:: WORK REQUEST ::
Would you please repeat the lines in the listing below from the one containing "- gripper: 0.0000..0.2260" through the final one, exactly as they appear?

########################################

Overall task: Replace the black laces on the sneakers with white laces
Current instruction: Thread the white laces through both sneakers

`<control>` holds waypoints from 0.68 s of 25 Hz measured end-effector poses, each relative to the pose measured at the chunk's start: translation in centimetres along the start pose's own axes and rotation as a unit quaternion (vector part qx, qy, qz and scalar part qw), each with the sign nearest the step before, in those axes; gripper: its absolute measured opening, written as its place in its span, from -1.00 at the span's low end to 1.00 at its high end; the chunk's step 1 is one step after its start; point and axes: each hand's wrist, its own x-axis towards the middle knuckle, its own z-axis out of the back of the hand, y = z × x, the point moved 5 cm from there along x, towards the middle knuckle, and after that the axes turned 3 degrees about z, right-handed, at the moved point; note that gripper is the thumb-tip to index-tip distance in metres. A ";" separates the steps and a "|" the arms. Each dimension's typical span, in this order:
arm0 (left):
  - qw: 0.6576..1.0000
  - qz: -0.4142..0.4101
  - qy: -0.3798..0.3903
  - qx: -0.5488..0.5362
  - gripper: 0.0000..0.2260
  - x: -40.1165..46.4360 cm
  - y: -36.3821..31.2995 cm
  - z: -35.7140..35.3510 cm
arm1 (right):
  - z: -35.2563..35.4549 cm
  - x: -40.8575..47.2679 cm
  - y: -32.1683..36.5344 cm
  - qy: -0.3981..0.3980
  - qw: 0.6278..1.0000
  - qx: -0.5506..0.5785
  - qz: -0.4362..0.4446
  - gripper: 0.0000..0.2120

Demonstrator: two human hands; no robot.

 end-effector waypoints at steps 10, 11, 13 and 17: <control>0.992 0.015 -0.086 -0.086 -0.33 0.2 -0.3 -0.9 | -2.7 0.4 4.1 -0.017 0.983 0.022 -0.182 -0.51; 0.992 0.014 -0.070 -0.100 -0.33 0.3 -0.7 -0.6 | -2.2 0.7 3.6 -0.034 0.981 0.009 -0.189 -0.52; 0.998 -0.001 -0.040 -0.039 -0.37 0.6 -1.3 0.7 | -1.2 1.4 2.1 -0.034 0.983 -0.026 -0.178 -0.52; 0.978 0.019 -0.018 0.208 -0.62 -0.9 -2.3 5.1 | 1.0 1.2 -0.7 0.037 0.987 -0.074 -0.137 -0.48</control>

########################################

:: FINAL ANSWER ::
  - gripper: 0.0000..0.2260
  - x: -40.1165..46.4360 cm
  - y: -36.3821..31.2995 cm
  - z: -35.7140..35.3510 cm
arm1 (right):
  - z: -35.2563..35.4549 cm
  - x: -40.8575..47.2679 cm
  - y: -32.1683..36.5344 cm
  - qy: -0.3981..0.3980
  - qw: 0.6278..1.0000
  - qx: -0.5506..0.5785
  - qz: -0.4362..0.4446
  - gripper: 0.0000..0.2120

Demonstrator: two human hands; no robot.

 end-effector waypoints at steps 10, 11, 13 and 17: <control>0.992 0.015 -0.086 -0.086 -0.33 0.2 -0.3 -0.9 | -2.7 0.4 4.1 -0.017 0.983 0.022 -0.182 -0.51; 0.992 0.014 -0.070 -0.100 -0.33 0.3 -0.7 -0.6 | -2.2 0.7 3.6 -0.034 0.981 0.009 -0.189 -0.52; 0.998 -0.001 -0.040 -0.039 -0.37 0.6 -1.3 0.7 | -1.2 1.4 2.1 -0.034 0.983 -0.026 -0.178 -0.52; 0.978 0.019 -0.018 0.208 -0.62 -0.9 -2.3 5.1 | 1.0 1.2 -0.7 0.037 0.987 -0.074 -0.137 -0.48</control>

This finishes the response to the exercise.